Mg²⁺ permeability in MA:GMM vesicles (2:1). (A) Standard curve of mag-fura-2 fluorescence ratio as a function of [Mg²⁺] in 0.2 M bicine, pH 8.5. The solid line is a linear regression fit. MgCl₂ was added to a final concentration of 2 mM, by stopped-flow mixing, to MA:GMM (2:1) vesicles (B) or POPC vesicles (D) encapsulating mag-fura-2. The internal concentration of Mg²⁺ at each time point was calculated from the standard curve. The solid line (B) indicates a curve fit to a single-exponential equation, where k = 0.11 s^-1. (C) Size-exclusion chromatography shows that no mag-fura-2 dye has leaked out of the MA:GMM vesicles after equilibration of Mg²⁺.

Figure 3

Growth of mixed composition vesicles by micelle incorporation. (A) Pyrene fluorescence shifts from monomer to excimer if aggregates are present.
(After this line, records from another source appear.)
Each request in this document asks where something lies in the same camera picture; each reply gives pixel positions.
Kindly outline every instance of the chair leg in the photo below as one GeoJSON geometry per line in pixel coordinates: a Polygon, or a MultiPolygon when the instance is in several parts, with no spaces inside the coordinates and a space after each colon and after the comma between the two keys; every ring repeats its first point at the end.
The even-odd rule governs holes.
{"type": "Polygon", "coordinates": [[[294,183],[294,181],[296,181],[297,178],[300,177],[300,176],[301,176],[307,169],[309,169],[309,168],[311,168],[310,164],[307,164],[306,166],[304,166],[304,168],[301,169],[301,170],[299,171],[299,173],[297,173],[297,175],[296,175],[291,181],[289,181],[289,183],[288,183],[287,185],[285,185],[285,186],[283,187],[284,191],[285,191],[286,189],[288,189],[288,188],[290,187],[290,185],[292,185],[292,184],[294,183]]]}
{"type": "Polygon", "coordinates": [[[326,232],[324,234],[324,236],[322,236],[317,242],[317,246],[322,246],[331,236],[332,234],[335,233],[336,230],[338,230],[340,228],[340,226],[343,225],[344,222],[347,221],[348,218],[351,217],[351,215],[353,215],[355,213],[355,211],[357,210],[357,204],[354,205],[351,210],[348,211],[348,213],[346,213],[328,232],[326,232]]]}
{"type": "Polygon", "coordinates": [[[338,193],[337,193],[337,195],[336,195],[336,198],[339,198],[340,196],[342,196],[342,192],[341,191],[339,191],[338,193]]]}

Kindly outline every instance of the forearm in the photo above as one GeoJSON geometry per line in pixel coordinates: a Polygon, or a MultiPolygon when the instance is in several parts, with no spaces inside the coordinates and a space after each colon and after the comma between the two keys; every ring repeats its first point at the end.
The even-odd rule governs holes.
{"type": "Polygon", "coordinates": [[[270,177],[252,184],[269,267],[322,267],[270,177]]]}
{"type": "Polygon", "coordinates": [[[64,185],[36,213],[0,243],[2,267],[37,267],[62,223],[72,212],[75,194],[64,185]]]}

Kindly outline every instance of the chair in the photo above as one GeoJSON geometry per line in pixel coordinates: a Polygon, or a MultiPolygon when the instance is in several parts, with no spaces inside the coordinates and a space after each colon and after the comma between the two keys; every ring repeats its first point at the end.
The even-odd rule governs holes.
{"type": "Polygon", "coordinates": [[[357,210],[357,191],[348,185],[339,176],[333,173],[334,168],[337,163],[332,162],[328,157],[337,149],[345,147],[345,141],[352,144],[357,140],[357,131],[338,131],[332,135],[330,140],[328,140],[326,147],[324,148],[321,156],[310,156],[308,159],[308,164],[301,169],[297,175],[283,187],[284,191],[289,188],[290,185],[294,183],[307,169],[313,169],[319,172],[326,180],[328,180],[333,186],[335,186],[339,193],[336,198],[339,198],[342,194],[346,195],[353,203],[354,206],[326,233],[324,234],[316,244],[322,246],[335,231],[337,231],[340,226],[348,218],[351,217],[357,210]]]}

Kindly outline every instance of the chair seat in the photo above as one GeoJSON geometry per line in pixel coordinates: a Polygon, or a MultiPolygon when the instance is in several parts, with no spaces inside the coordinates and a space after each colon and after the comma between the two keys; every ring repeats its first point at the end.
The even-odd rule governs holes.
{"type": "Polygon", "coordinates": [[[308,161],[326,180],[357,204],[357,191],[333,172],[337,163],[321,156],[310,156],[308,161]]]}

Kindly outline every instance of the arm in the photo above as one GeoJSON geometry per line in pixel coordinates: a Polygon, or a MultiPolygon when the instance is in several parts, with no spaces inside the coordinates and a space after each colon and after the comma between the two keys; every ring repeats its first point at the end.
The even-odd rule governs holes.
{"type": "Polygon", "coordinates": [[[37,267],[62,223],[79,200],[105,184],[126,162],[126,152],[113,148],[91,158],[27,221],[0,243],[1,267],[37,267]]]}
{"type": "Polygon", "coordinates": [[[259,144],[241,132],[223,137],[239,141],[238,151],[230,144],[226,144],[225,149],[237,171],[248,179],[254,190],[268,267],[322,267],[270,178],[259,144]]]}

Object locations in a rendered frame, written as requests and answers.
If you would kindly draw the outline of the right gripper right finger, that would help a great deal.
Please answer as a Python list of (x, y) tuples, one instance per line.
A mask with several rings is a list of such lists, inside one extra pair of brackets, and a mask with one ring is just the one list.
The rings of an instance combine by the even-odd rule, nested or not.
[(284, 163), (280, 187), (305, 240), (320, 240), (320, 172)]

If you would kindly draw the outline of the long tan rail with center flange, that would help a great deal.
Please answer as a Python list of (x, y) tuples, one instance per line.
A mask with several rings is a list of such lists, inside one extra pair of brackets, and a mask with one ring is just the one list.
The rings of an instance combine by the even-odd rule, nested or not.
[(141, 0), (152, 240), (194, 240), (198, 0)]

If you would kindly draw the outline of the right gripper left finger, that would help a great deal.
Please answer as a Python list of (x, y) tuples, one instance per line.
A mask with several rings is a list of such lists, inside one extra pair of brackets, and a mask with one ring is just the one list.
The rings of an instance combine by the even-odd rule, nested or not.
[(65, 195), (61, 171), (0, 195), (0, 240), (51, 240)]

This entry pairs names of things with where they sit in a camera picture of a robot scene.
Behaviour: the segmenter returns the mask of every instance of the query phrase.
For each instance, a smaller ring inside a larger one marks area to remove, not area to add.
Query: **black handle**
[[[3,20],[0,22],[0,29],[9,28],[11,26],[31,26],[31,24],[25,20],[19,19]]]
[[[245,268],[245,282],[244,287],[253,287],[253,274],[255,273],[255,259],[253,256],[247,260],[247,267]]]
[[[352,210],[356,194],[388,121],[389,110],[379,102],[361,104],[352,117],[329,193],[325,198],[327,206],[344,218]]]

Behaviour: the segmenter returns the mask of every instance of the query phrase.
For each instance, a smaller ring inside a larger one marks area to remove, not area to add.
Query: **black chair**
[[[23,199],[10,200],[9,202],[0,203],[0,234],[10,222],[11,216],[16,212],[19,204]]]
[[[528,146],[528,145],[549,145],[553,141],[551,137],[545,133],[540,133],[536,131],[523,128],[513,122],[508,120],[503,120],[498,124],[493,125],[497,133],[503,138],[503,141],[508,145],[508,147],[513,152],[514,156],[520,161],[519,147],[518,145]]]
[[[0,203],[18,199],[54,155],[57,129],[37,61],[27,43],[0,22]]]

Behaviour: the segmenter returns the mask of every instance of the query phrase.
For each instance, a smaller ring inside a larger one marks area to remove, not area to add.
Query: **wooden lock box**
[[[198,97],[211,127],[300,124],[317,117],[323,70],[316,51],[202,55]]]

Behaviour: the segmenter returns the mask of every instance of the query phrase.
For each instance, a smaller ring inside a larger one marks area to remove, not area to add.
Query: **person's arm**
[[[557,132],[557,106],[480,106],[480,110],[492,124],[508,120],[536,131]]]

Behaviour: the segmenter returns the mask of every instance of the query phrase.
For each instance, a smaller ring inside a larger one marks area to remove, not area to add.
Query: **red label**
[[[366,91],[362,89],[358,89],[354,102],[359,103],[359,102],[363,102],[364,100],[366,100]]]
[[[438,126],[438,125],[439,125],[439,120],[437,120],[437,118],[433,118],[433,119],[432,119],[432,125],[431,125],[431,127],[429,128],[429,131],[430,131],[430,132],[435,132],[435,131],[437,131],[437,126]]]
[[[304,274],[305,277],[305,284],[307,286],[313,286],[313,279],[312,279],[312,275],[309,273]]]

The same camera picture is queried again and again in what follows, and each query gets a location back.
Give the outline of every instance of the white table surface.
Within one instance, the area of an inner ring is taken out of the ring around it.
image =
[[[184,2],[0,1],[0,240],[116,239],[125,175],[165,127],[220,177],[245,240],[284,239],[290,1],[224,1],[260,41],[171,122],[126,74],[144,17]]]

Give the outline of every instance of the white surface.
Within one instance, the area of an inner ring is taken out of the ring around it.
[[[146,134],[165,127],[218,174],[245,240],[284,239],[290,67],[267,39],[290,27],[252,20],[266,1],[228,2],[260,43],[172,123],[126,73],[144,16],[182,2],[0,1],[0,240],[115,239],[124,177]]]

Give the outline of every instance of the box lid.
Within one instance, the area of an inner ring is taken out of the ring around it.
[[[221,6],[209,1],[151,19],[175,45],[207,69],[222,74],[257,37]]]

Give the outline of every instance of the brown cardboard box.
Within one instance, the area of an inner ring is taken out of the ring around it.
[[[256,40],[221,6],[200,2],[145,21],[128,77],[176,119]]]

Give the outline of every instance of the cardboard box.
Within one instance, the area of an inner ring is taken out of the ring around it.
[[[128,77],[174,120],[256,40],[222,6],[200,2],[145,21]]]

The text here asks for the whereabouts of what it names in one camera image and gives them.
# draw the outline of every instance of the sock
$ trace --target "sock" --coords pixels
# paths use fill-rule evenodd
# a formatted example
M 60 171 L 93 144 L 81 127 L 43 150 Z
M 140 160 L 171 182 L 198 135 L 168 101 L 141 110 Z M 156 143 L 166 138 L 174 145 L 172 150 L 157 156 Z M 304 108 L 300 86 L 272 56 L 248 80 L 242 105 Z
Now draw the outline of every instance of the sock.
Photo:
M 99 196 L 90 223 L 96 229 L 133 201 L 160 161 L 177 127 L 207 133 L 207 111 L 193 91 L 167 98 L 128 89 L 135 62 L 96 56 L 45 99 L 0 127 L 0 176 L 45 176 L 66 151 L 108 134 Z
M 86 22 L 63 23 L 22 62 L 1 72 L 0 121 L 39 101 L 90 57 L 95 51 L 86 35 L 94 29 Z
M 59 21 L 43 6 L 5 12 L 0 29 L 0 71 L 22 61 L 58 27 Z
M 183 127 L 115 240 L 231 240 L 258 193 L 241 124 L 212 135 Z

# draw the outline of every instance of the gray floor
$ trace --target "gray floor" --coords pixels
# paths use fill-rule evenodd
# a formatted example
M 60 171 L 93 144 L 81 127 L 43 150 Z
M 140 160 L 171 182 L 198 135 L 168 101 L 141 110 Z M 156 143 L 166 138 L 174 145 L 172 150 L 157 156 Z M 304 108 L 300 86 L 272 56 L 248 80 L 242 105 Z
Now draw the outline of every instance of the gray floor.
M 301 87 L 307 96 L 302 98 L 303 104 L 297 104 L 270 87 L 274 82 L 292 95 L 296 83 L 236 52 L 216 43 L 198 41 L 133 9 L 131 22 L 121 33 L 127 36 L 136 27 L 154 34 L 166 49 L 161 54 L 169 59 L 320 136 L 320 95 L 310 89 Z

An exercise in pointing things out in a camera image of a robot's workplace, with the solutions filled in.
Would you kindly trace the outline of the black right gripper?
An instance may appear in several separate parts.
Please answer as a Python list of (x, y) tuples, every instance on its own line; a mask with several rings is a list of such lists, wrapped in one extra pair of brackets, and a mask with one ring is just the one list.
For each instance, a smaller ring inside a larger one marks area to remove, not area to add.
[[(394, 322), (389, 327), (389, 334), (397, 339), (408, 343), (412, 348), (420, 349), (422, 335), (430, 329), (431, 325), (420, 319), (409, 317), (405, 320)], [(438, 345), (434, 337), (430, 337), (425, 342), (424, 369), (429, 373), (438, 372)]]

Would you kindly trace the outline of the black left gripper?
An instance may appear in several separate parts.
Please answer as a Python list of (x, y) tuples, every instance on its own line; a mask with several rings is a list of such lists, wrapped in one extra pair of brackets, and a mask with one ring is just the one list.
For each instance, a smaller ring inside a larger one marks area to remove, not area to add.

Shown are the spectra of pyrene in pure MA micelles (green), pure MA vesicles (blue), and MA:GMM (4:1) micelles (red). (B) Growth of 2:1:0.3 MA:GMM:dodecane vesicles over time, after addition of 1 equiv of micelles, in 0.2 M bicine, pH 8.5, 1 mM MgCl₂. Relative surface area was determined using the FRET assay. The solid line indicates a curve fit to a single-exponential equation, with k = 1.5 min^-1. A similar yield was obtained if 1 equiv of micelles was added at once or in up to five separate aliquots.

Figure 4

Self-cleavage activity of the hammerhead ribozyme N15min7. The insets show phosphorimages of the assay gels. The top band corresponds to the uncleaved ribozyme; the bottom band is the cleavage product. (A) Unencapsulated ribozyme activity in 0.2 M bicine, pH 8.5, 4 mM MgCl₂. Time points, from left to right:  0 (no MgCl₂), 0.2, 0.4, 0.6, 0.8, 1.1 min. The solid line indicates a curve fit to a single-exponential equation, y = a(1 − e^-kx), where the extent of cleavage a = 0.66, and the observed rate constant k = 7.9 min^-1. (B) Activity of ribozymes encapsulated in 2:1:0.3 MA:GMM:dodecane vesicles (∼15 mM amphiphile), in 0.2 M bicine, pH 8.5, 4 mM MgCl₂. Time points, from left to right:  0 (no MgCl₂), 0.33, 0.63, 1, 1.3, 1.7, 3, 4.7 min. Curve fit:  a = 0.6, and k = 1.7 min^-1. (C) Size-exclusion chromatography of MA:GMM:dodecane vesicles shows that all radiolabeled N15min7 RNA remained encapsulated 15 min after the addition of MgCl₂.

Figure 5

Fluorescence microscopy of 2:1:0.3 MA:GMM:dodecane vesicles containing hammerhead ribozyme in the presence of 3 mM MgCl₂, prior to extrusion. Membranes were stained using Rhodamine 6G for visualization by (A) epifluorescence or (B) laser scanning confocal microscopy. The images shown are from different fields of view.